Türkiye’de arkeoloji olgu ve olayların bağlamıyla pek fazla ilgilenmeyip neredeyse sadece buluntu fetişizmiyle ilgili olsa da Batı’da arkeoloji uzunca bir süredir buluntuları bağlamları içinde ele alan bir yaklaşımı esas almaktadır.

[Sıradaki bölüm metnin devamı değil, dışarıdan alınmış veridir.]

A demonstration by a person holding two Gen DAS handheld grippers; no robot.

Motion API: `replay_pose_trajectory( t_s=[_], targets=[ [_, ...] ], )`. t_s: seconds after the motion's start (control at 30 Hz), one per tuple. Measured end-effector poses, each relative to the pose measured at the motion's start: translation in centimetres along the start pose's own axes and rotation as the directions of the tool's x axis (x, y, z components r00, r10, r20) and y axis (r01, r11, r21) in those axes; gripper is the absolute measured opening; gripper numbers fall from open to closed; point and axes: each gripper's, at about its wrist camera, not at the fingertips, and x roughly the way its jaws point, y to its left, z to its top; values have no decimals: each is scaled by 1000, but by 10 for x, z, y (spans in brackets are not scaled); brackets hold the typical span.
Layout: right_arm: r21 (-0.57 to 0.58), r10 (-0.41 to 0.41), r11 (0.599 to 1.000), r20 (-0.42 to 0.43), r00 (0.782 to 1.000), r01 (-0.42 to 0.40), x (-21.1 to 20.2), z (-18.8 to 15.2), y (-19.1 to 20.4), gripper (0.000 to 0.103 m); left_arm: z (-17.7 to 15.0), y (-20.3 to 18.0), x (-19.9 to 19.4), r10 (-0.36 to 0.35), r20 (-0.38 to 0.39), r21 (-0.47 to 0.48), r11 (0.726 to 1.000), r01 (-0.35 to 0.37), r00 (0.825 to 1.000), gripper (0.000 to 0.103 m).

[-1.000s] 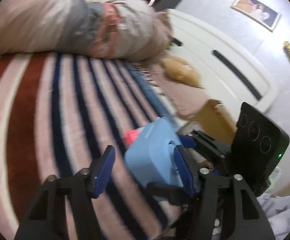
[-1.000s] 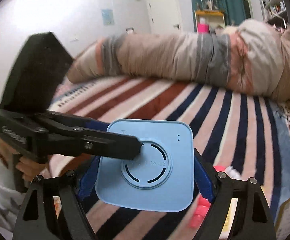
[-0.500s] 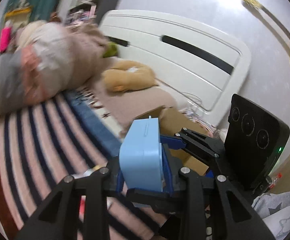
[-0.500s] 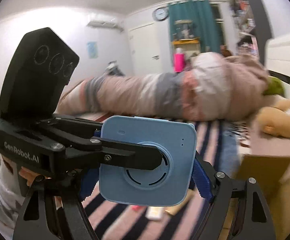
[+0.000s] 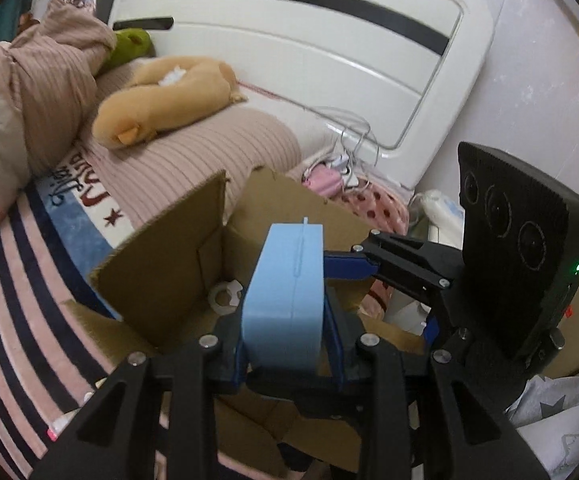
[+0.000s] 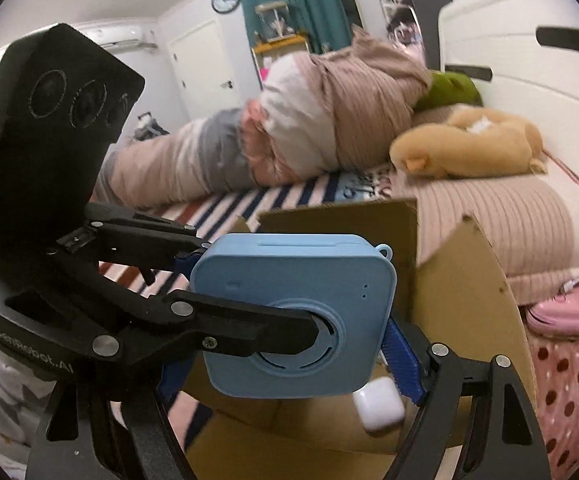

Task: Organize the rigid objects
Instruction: 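Lower the blue device into the cardboard box and open the right tool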

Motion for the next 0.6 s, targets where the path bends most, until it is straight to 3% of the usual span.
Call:
replay_pose_trajectory(
  t_s=[0.13, 0.23, 0.43, 0.6],
  targets=[
    [12, 8, 1000, -39, 999, -8, 7, -5, -10, 79, 2, 3, 13, 13, -37, -4, 1000, -13, 999, 30],
    [-13, -30, 999, -68, 997, 29, 13, -7, -8, 83, -1, 8, 17, 68, -49, -9, 998, -68, 996, 38],
    [-37, -41, 999, -65, 997, 39, 14, -6, -2, 95, -2, 13, 6, 81, -15, -23, 996, -81, 997, 51],
    [-40, -47, 998, -46, 998, 45, 11, -1, 5, 95, -9, 17, -22, 103, 41, -46, 994, -101, 994, 58]
  ],
)
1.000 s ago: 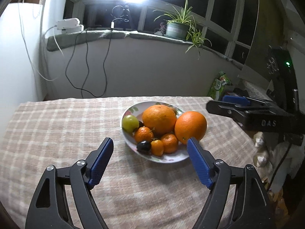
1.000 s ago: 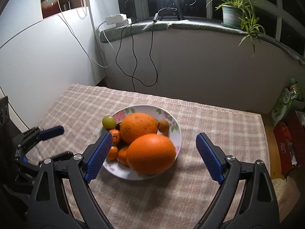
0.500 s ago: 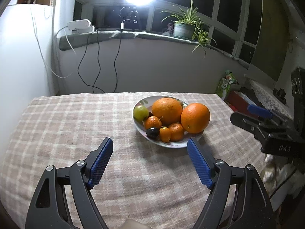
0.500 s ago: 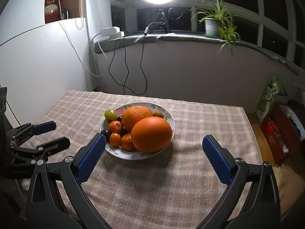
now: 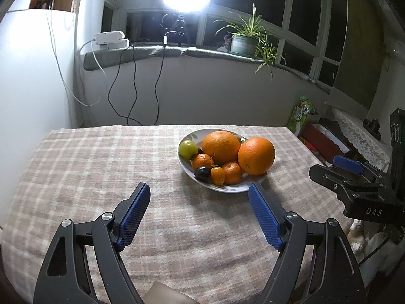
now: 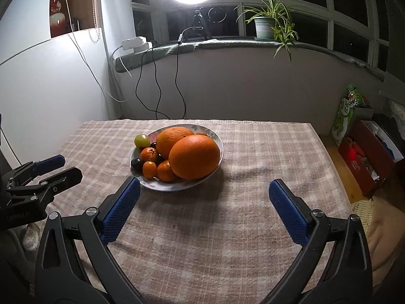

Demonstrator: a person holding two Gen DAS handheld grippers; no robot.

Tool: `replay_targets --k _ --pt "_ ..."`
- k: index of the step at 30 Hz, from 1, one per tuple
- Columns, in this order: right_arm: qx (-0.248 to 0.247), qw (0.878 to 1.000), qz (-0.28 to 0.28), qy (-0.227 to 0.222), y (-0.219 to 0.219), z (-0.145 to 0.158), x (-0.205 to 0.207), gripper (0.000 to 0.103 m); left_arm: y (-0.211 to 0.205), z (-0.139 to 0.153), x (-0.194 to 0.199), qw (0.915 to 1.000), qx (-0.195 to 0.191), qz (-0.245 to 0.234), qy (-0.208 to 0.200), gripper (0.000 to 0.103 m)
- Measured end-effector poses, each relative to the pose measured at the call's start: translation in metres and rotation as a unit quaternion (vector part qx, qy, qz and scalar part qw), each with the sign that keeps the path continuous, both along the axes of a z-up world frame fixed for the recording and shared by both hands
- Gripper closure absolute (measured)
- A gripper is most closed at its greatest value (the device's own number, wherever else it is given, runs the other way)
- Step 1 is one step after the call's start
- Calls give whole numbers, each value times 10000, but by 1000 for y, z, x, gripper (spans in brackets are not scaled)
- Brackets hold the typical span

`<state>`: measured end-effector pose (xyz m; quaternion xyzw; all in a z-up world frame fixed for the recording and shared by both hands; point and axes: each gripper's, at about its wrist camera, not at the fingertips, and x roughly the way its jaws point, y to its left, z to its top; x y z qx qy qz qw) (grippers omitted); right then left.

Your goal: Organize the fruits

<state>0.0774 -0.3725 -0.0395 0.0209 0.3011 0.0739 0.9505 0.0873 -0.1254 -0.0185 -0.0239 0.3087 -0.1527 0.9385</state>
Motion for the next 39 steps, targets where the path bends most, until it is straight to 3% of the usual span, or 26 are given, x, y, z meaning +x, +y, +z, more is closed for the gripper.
replay_targets --k 22,39 --pt "64 9997 214 -59 15 7 -18 0 4 7 -17 9999 31 61 -104 23" --pt "93 9997 205 64 13 3 -9 0 5 3 -12 9999 75 113 -73 23"
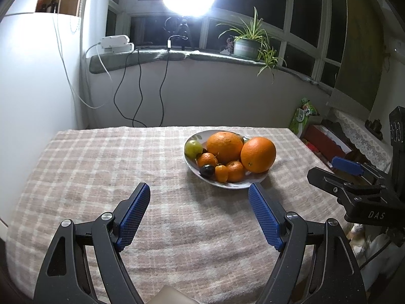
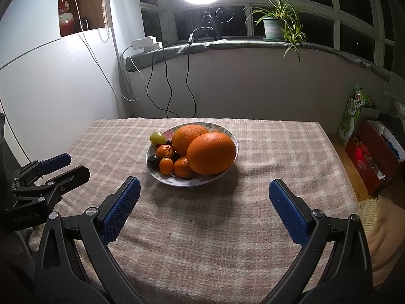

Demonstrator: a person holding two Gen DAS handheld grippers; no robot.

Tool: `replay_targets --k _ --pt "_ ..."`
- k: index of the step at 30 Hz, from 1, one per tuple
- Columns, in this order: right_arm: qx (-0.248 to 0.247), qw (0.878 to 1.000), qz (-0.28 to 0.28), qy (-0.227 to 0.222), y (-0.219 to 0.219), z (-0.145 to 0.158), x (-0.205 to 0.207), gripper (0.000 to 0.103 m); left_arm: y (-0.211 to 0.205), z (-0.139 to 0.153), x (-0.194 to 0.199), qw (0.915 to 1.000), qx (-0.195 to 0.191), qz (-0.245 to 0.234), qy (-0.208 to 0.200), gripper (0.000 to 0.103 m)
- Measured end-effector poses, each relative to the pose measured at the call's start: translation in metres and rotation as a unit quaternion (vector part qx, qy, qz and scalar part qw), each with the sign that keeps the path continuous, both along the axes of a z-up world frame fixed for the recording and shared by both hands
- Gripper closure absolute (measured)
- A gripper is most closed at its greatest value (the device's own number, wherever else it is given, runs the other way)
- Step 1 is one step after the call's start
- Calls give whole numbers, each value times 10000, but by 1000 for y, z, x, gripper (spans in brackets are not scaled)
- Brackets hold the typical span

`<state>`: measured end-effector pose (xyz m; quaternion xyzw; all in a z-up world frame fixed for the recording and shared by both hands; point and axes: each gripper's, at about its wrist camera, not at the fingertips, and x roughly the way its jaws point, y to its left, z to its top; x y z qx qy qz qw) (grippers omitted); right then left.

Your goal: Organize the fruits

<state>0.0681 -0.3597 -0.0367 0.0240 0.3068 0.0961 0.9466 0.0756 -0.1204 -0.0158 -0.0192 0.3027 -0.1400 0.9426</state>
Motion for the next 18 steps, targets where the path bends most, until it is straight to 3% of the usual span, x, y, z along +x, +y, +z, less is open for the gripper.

Peki Bağlam Neden Önemlidir?
Arkeolojinin her nesneyi, mekânı ya da olguyu yerinde bırakarak incelemek gibi bir lüksü ne yazık ki yoktur. Düşünen arkeologlar buluntunun bulunduğu durum ve konumda olmasının hangi insan davranışının ya da eyleminin yol açmış olduğunu bulmak amacıyla, sorular sorar. Tekil; buluntuların değil, bulunanların kendi aralarındaki ilişkilerle, olay örüntüsündeki yerleriyle ilgilidir. Buluntunun bulunduğu andan itibaren gelişen olaylar zincirinde aktif yeri olan arkeologlar ise bağlamın anahtarını elinde tutan kişilerdir. Çünkü bir buluntunun bağlamını ne kadar iyi anlarsak o buluntuyu var eden insan, toplum, davranış, çevre, iklim, inanç ve diğer dinamikleri de derinlemesine anlamaya başlarız.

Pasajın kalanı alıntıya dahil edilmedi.